The Minnesota Department of Natural Resources conducts roadside wildlife counts each August. This year more than seven rabbits were counted per 100 miles. That is 34 percent above the 10-year average and 18 percent above the long-term average.

Cottontail rabbits best thrive in farm country, so it’s not surprising the counts were the highest in east-central, south-central and southeast regions of the state. An extremely mild 2015-2016 winter likely contributed to counts that, on average, were higher than the long-term counts.

Still, biologists say about 80 percent of cottontail rabbits die each year due mainly to predation and inclement weather. The predator list is long: fox, bobcat, fishers, mink, weasel, coyote, hawk, owl and wolves. There are us hunters, too.

So, how does a hunter find a winter cottontail?

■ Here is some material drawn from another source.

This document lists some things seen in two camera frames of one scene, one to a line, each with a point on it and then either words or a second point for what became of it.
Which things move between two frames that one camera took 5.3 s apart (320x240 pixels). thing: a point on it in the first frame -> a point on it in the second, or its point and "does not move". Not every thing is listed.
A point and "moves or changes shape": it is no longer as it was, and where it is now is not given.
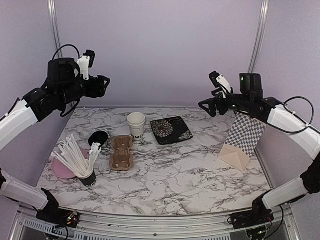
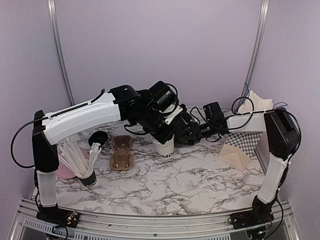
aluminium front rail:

Cottontail rabbits are usually found living close to humans. They frequently thrive in our backyards. Hunters in farm country should check out brushy draws, wooded creek or river bottoms, rock piles, old farmsteads and shelter belts, especially if these areas are next to farm crops such as standing corn or crop residue. Cottontails get hungry. When deep snow covers the ground, cottontails tend to gather near whatever cover is available.

Look for rabbits to sit in the sun near a brush pile or underground den, particularly late in the day on a relatively warm and sunny winter day.

A hunter in search of cottontails sunning themselves is smart to bear a rifle because the rabbits spook easily and simply dash out of sight. A small caliber rimfire rifle is all that is needed. I like to hunt with a .17 caliber rimfire bolt-action rifle outfitted with a scope. A scope allows me to pick out openings in the brush. I shoot only for the head to preserve their tasty meat.

A hunter carrying a shotgun can jump them and bag them as they scurry to safety. Kick every brush pile or clump of grass and watch for telltale rabbit sign including tracks, trails, droppings and brush or small saplings stripped of their lower bark by hungry rabbits.

How does one prepare cottontails for the table?

I’ve tried a variety of recipes. I’ve even made jerky from rabbit meat. The tried-and-true Crock-Pot method using barbecue sauce is easy and tasty. Consult a wild game cookbook or the internet for a recipe that sounds like a flavorful dish.

The Minnesota cottontail rabbit season is open now and runs through Feb. 28. The limit is 10 daily and 20 in possession. Hunting hours are from a half-hour before sunrise to sunset.